*Task goal*
When the line containing "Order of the" is found in the data below, copy it and each line after it through the line containing "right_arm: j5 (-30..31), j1", exactly and with no others.

##### Records to use

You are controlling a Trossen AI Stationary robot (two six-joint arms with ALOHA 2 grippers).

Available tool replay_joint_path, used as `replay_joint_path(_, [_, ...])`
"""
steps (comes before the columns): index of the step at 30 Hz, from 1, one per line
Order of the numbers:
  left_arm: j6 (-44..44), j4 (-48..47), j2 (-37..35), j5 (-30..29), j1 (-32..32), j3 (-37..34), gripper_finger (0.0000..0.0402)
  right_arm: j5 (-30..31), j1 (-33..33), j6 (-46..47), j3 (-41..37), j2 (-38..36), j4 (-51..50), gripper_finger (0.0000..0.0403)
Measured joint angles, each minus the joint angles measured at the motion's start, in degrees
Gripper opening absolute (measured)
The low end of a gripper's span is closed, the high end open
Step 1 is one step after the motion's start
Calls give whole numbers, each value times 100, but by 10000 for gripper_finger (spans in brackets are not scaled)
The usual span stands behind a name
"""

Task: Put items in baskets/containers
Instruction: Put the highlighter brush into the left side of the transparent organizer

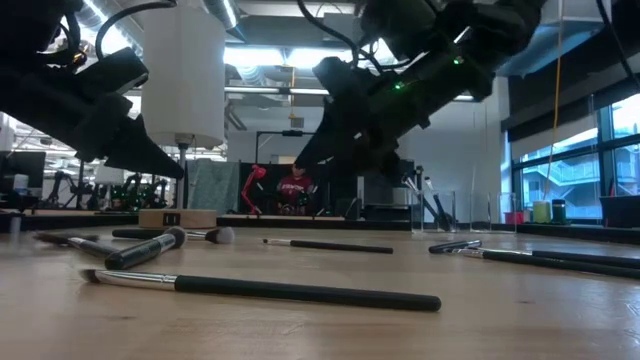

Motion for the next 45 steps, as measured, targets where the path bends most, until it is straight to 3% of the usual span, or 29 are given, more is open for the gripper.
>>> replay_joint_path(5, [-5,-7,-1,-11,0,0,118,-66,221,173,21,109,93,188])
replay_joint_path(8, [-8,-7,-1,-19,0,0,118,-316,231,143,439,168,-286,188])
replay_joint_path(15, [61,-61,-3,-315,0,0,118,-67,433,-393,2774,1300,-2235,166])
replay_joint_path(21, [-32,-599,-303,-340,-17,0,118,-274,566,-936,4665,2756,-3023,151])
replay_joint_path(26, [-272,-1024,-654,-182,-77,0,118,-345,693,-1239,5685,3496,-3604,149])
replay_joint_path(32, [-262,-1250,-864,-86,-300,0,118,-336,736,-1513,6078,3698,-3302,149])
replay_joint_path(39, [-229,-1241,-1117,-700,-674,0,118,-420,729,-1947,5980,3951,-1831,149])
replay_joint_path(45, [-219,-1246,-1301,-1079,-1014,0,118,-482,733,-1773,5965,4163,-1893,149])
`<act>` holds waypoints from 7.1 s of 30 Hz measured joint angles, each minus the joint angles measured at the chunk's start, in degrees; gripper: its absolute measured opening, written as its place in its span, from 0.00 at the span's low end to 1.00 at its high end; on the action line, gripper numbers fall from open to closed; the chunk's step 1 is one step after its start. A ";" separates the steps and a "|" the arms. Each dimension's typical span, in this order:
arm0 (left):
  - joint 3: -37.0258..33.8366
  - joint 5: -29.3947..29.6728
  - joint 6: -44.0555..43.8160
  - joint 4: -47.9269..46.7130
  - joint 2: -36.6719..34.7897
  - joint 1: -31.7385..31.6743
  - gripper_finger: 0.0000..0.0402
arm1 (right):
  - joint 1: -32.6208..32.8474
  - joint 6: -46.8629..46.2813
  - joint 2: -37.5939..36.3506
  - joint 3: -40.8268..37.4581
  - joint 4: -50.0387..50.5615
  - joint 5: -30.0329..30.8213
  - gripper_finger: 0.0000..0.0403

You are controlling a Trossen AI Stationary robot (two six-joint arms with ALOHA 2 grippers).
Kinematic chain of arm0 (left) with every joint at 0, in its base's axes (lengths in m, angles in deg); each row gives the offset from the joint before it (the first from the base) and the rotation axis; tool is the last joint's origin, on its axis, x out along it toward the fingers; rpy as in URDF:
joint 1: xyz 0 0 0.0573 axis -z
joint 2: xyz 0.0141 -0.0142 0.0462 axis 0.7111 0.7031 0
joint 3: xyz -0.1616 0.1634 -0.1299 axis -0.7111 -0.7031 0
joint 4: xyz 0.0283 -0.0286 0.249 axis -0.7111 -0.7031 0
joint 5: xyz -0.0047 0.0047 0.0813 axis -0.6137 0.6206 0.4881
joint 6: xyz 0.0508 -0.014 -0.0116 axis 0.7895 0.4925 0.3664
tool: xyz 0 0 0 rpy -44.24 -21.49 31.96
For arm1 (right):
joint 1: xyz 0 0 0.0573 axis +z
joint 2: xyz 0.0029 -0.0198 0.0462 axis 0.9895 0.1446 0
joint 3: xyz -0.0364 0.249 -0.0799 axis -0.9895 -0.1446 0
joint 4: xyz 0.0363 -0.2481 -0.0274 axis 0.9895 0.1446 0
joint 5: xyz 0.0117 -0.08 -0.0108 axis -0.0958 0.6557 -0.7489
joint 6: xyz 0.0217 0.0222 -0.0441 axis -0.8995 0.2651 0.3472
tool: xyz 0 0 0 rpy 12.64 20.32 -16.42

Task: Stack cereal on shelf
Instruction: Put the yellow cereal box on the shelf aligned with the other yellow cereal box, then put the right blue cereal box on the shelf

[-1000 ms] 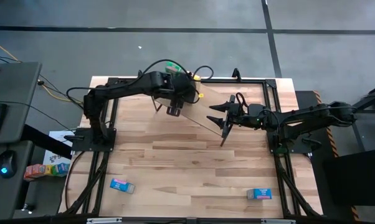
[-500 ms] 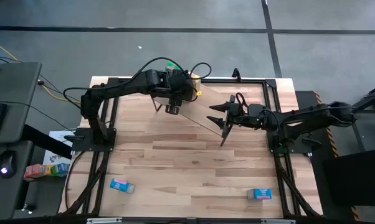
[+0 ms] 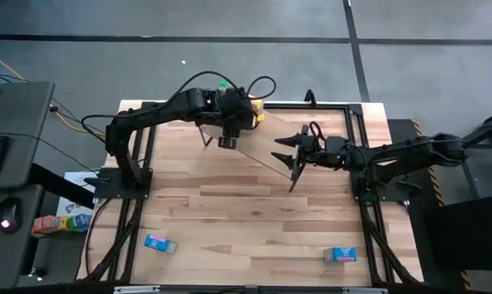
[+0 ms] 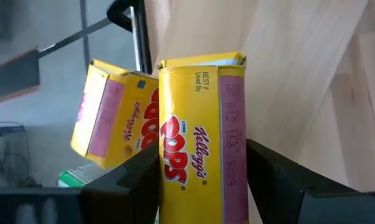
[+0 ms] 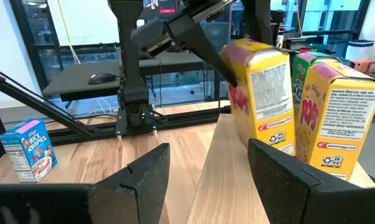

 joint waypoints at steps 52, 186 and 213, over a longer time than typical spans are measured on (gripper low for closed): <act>-2.66 -17.06 -11.38 6.96 -13.33 -3.92 0.50 | -0.02 0.01 0.00 0.00 0.41 0.00 0.52; -90.29 -18.16 -30.11 85.23 -60.19 5.73 0.50 | 58.95 -64.06 29.51 44.26 99.04 -17.93 0.52; -90.29 -18.16 -30.11 85.23 -60.19 5.73 0.50 | 58.05 -65.94 29.66 44.11 108.91 -17.24 0.52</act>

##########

*Result for this task*
Order of the numbers:
  left_arm: j6 (-44..44), j4 (-48..47), j2 (-37..35), j5 (-30..29), j1 (-32..32), j3 (-37..34), gripper_finger (0.0000..0.0402)
  right_arm: j5 (-30..31), j1 (-33..33), j6 (-46..47), j3 (-41..37), j2 (-38..36), j4 (-51..50), gripper_finger (0.0000..0.0403)

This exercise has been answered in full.